The Myth of the January Barometer Explained
csf.colorado.edu
The so-called January Barometer has been much touted recently in light of January’s positive performance by the DJIA and S&P 500. Prevailing theory has it that if the stock market is up (or down) in January, the rest of the year will be up (or down) also. Yale Hirsch, editor and publisher of the Stock Trader’s Almanac, claims that this “barometer” has worked 44 out of the past 49 calendar years, or with 90% accuracy. The problem is, his work is inaccurate - the January Barometer is a “mis-leading” indicator.
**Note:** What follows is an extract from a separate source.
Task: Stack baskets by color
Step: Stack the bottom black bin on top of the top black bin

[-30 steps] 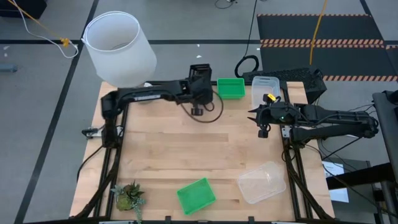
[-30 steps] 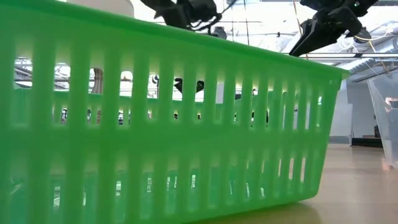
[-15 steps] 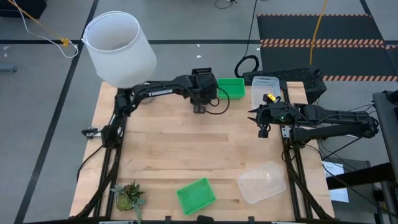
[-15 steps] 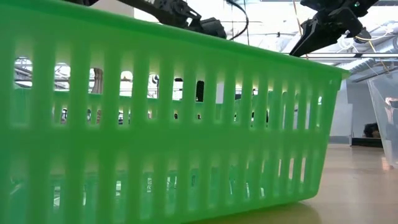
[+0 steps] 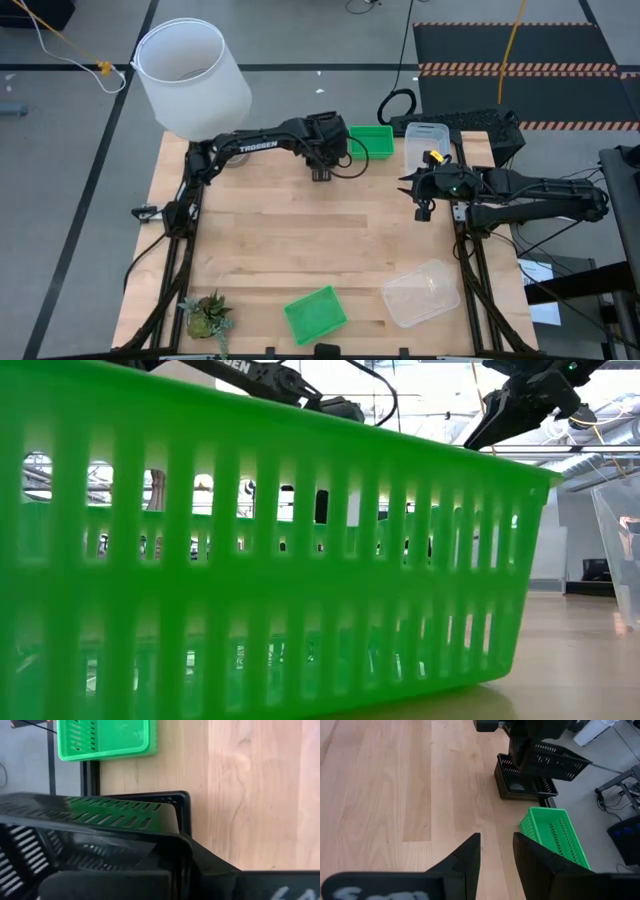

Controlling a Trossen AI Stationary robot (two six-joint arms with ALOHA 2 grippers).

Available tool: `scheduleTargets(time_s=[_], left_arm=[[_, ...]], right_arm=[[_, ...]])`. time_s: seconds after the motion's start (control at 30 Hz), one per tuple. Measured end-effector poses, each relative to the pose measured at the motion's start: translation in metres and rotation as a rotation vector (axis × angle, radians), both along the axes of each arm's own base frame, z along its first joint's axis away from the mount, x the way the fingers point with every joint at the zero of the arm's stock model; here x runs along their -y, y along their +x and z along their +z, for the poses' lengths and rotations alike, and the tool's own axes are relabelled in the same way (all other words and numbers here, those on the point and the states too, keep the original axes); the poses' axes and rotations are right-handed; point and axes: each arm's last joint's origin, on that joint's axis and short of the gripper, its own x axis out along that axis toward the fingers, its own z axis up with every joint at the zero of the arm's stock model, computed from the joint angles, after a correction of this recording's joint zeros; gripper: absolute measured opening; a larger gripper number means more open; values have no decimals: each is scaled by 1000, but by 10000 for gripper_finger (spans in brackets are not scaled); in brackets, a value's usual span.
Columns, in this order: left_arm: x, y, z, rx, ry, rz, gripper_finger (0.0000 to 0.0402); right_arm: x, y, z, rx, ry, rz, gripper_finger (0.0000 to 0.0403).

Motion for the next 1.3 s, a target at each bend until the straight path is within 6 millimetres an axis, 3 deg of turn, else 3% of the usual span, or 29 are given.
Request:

While Hirsch claims only five failures of the January Barometer since 1950, there are in fact 13 failures when properly computed. The eight failures overlooked by Hirsch involve two types of calculation errors. His first error was to include January in the calendar-year performance figures it purports to predict, thus double counting it. In statistical terms, Hirsch erred by including the independent variable in the dependent, or forecast, variable. It is only meaningful to analyze January’s predictive power in relation to the next eleven months, not the twelve months including January. This error yielded six of the eight failures Hirsch missed: one false positive (1987), in which a 13.2% gain in January was followed by a 6.4% loss over the next 11 months, and five false negatives (1953, 1978, 1981, 1984 and 1998), in which negative January performances were erased by greater gains over the ensuing 11 months.
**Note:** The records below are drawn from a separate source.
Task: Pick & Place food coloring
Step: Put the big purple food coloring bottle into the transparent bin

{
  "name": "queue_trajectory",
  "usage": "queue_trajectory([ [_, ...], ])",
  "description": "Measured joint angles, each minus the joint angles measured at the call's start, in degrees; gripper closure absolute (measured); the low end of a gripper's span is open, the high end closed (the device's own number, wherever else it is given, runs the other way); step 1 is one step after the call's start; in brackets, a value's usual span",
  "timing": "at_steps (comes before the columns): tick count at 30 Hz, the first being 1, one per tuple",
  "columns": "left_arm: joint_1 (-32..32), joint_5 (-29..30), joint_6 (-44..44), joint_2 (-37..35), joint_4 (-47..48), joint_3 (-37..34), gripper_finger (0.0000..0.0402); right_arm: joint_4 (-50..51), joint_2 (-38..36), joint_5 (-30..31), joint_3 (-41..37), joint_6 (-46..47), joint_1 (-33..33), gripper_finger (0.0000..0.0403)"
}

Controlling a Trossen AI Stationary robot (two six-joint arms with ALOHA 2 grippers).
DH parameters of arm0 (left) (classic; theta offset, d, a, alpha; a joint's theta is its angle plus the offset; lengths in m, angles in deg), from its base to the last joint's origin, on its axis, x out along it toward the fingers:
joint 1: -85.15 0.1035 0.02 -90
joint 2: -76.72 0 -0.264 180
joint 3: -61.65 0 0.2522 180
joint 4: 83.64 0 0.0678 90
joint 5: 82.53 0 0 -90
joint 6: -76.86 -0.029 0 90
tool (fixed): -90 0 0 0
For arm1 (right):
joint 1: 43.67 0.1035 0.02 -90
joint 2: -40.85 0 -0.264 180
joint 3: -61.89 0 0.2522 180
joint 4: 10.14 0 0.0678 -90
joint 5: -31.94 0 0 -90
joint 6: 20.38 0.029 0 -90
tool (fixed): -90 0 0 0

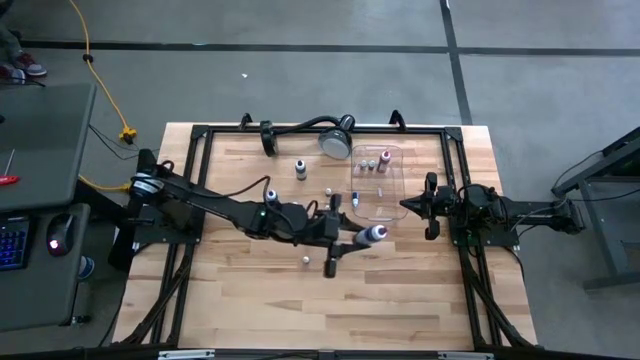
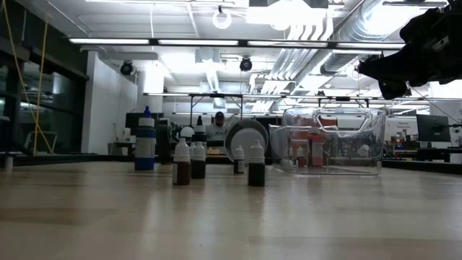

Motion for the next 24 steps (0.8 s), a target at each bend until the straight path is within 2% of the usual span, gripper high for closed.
queue_trajectory([
  [7, 0.0, 6.1, 1.9, 4.2, -9.1, 0.0, 0.0262, 0.0, 0.0, 0.0, 0.0, 0.0, 0.0, 0.0402],
  [14, 0.0, 10.0, 1.1, 4.8, -16.9, -0.5, 0.0262, -2.3, 0.0, -0.1, 0.0, 1.7, 0.0, 0.0402],
  [17, 0.5, 12.3, 0.9, 4.8, -22.0, -3.5, 0.0262, -2.6, 0.0, -0.5, 0.0, 8.7, 0.2, 0.0402],
  [24, 4.0, 13.0, 4.7, 3.9, -39.4, -15.5, 0.0262, -6.6, 0.0, 0.2, 2.1, 13.3, 0.2, 0.0402],
])
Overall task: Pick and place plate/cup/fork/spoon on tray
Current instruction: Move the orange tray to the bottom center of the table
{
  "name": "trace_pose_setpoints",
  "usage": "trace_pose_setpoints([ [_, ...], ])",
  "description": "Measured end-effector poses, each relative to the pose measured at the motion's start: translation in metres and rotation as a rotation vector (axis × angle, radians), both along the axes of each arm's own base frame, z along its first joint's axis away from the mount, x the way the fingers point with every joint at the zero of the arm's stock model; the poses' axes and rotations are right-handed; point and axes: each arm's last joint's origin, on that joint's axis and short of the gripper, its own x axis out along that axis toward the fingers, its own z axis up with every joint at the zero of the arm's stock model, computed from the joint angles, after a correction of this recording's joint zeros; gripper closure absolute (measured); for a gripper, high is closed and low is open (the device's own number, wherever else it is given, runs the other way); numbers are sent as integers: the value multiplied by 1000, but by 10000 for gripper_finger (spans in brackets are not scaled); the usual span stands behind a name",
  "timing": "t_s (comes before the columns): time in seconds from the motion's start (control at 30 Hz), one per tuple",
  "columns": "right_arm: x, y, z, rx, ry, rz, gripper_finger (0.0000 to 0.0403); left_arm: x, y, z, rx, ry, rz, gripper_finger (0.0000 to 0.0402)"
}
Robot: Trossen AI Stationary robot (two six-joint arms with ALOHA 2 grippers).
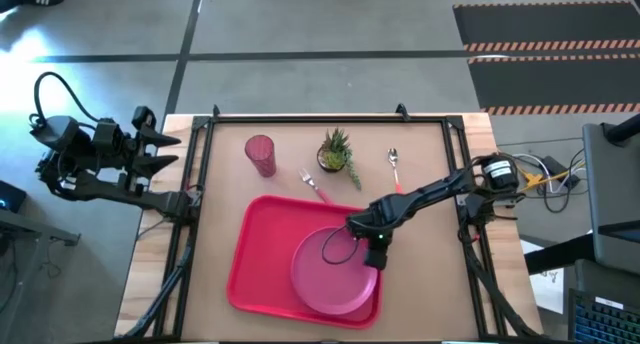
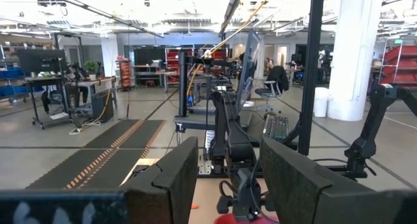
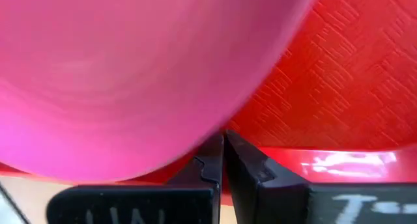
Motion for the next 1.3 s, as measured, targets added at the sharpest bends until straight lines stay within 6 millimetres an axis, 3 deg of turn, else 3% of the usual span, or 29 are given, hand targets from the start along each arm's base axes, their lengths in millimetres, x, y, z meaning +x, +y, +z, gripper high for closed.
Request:
trace_pose_setpoints([
  [0.43, -16, -16, 20, -68, 19, 23, 394, 0, 0, -1, 0, 3, 0, 252],
  [0.57, -13, -20, 42, -127, -80, 5, 394, 1, 0, -1, 14, 6, 2, 252],
  [0.7, -8, -27, 77, -232, -220, -53, 394, 8, 0, -1, 74, 33, 46, 252],
  [0.87, -8, -34, 144, -394, -474, -127, 394, 28, 3, -12, 82, 202, 207, 252],
  [1.13, -39, -43, 256, -554, -869, -230, 394, 84, -1, -33, 60, 466, 324, 252],
  [1.2, -49, -44, 276, -568, -936, -227, 394, 98, -2, -37, 74, 512, 327, 252],
  [1.3, -59, -45, 288, -556, -965, -210, 394, 118, -4, -43, 94, 576, 333, 252],
])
Hirsch’s second calculation error was to ignore dividends. While the impact of dividends on total return is small for the month of January, their inclusion in the perfor-mance of the next 11 months can change the direction of the rest of the year altogether. Stated another way, dividends are 11 times more significant to the predicted outcome than they are to January’s input. By using total return in the calculations, two additional failures are uncovered: one false positive (1966) and one false negative (1956); and three failures are found to contain both calculation errors: 1953, 1981 and 1984.
When Hirsch’s calculation errors are corrected, the Barometer rule of thumb worked just 36 out of the past 49 years, or with just 73% accuracy. This is less accuracy than would have been achieved by the default “forecast” that the stock market will simply be up every calendar year, a forecast that was 80% accurate during the upwardly-biased stock market period since 1950 to which Hirsch limits his study. As a predictive tool, the January Barometer is largely meaningless. A second area of dispute with regard to the January Barometer concerns the computational technique used to derive it. At work beneath Hirsch’s claim is Bayes Conditional Probability Formula, a shortcut technique to computing “if-then” probabilities. It is a blunt tool at best, since it ignores the magnitude of percentage changes. The danger of looking only at the direction (up or down, gain or loss) of market performance, as Hirsch does, is that an apparent pattern may emerge that cannot be confirmed when both direction and magnitude are considered.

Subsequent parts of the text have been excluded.